Bei der CO2 -Steuer in Österreich sieht der Industriellen-Vertreter "rote Linien, die nicht überschritten werden dürfen". Die österreichische Industrie zahle bereits für CO2-Emissionen eine Steuer über den Zertifikatehandel, eine Zusatzbelastung sei abzulehnen. Um das Stadt-Land-Gefälle nicht noch zu vergrößern, brauche es für Pendler Ausgleichsmechanismen. Auch der Umstieg weg von Ölheizungen müsse ausreichend gefördert werden. "Da muss man Sorge tragen, dass es nicht zu einer Spaltung der Gesellschaft kommt."
Selbstverständlich bringe jede Innovation auch Chancen, räumte Knill ein. "Dieser Green Tech Bereich hat Potenzial, da ist Österreich mit tausenden Unternehmen schon weltweit tätig." Noch ungelöste Themen müssten technologisch, ökonomisch und sozial gelöst werden. Knill dazu abschließend: "Nochmal: Die Industrie ist mit dabei. Wir sind Teil der Lösung. Aber die Politik muss auf Fakten auch Rücksicht nehmen."
Versäumnisse bei elementarer Bildung
Der IV-Präsident nahm die Politik auch hinsichtlich Bildung in die Pflicht: "Aus meiner Sicht haben wir Versäumnisse im Elementarbildungsbereich. Wenn wir heute sehen, dass Jugendliche nach dem 9. Schuljahr nicht sinnerfassend lesen können, Grundrechnungsarten nur mangelhaft beherrschen, dann haben wir irgendetwas nicht richtig gemacht." Dies sei kein Vorwurf an die Lehrkräfte, wohl aber eine kritische Anfrage an das Bildungssystem in Summe.
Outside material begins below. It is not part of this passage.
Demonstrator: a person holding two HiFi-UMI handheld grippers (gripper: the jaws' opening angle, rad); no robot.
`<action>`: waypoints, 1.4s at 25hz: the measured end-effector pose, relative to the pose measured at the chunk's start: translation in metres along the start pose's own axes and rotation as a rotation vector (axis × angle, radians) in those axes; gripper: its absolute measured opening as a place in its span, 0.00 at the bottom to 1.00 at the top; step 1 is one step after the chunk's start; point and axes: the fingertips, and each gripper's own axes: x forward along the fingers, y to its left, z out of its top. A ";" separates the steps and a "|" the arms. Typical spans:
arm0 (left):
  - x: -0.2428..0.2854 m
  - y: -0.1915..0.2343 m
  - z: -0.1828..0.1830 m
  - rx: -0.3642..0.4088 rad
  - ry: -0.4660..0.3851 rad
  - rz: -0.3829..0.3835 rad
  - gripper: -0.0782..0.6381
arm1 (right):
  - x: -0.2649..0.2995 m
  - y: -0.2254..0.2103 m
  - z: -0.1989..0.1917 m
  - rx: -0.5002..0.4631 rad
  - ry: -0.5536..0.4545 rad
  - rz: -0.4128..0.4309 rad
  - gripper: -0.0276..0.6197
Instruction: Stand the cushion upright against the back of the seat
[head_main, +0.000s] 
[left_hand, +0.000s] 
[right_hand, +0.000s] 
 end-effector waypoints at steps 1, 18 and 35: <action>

Knill plädierte für eine "Bildungspflicht", eine längere Schulzeit sei kein Allheilmittel. "Das ist nicht eine Frage der Dauer, sondern, welche Qualifikation man erreicht. Ob das jetzt ein Jahr länger dauert oder ein Jahr weniger, ist eigentlich irrelevant."
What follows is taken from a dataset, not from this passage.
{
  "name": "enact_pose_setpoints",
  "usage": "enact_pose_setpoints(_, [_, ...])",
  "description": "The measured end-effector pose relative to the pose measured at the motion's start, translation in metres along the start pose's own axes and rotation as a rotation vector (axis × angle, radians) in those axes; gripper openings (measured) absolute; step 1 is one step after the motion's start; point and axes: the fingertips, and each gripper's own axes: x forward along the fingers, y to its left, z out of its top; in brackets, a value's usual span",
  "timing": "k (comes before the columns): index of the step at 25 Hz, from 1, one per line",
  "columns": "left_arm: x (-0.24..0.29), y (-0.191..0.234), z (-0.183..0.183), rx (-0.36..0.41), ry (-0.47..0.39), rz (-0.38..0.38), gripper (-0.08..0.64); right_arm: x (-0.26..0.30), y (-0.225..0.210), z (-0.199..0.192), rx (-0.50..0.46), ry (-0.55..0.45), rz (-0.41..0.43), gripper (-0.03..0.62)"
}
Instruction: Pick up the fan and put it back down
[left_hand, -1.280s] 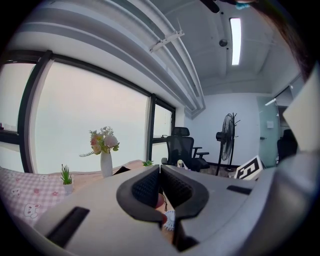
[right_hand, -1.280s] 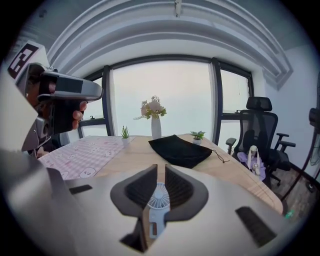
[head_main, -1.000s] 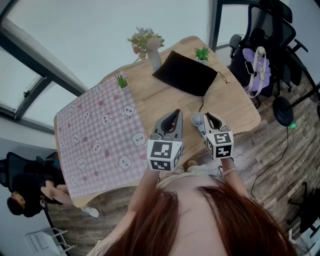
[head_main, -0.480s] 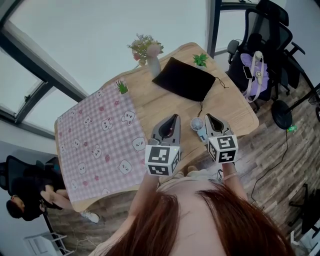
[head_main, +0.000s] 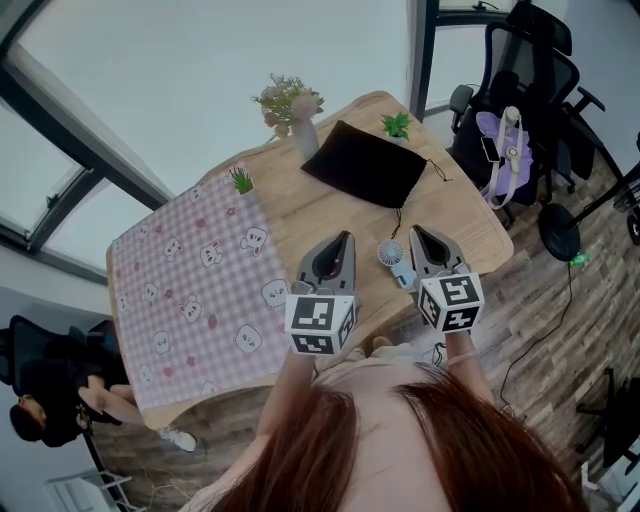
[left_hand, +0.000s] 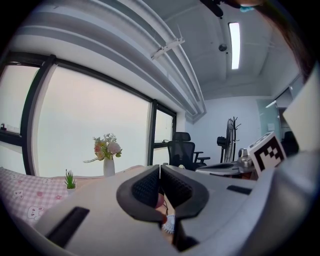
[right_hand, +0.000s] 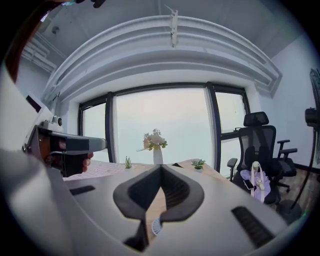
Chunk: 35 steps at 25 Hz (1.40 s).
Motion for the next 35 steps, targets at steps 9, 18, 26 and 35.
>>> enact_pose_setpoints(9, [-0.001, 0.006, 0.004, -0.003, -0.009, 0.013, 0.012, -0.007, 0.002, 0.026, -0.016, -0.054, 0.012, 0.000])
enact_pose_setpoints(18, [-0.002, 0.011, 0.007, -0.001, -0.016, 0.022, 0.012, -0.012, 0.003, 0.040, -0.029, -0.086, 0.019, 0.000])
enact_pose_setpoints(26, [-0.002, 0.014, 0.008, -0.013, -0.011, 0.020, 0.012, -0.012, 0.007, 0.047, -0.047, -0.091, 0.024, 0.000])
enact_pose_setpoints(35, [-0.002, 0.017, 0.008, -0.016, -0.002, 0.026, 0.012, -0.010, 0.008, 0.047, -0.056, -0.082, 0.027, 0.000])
Idealerweise kämen in Zukunft die Fachkräfte aus "Mädchen und Burschen, die eine gute Grundschulausbildung machen, die schwerpunktmäßig in technischen Fächern und Digitalisierungskompetenzen ausgebildet werden entsprechend ihrer individuellen Fähigkeiten, mit einer Grundportion von Ambition und Leistungsbereitschaft". Aber: "Die Realität schaut anders aus." Wichtig wäre auch eine Berufsorientierung für jede und jeden einzelnen und zu fragen: "Was wäre für dich jetzt geeignet? ... Ist eine Lehre das Richtige oder doch eine höhere Ausbildung oder was auch immer? Aber nicht sagen: Danke, das war's, jetzt bist du selbst verantwortlich, und wir sehen uns am AMS wieder!"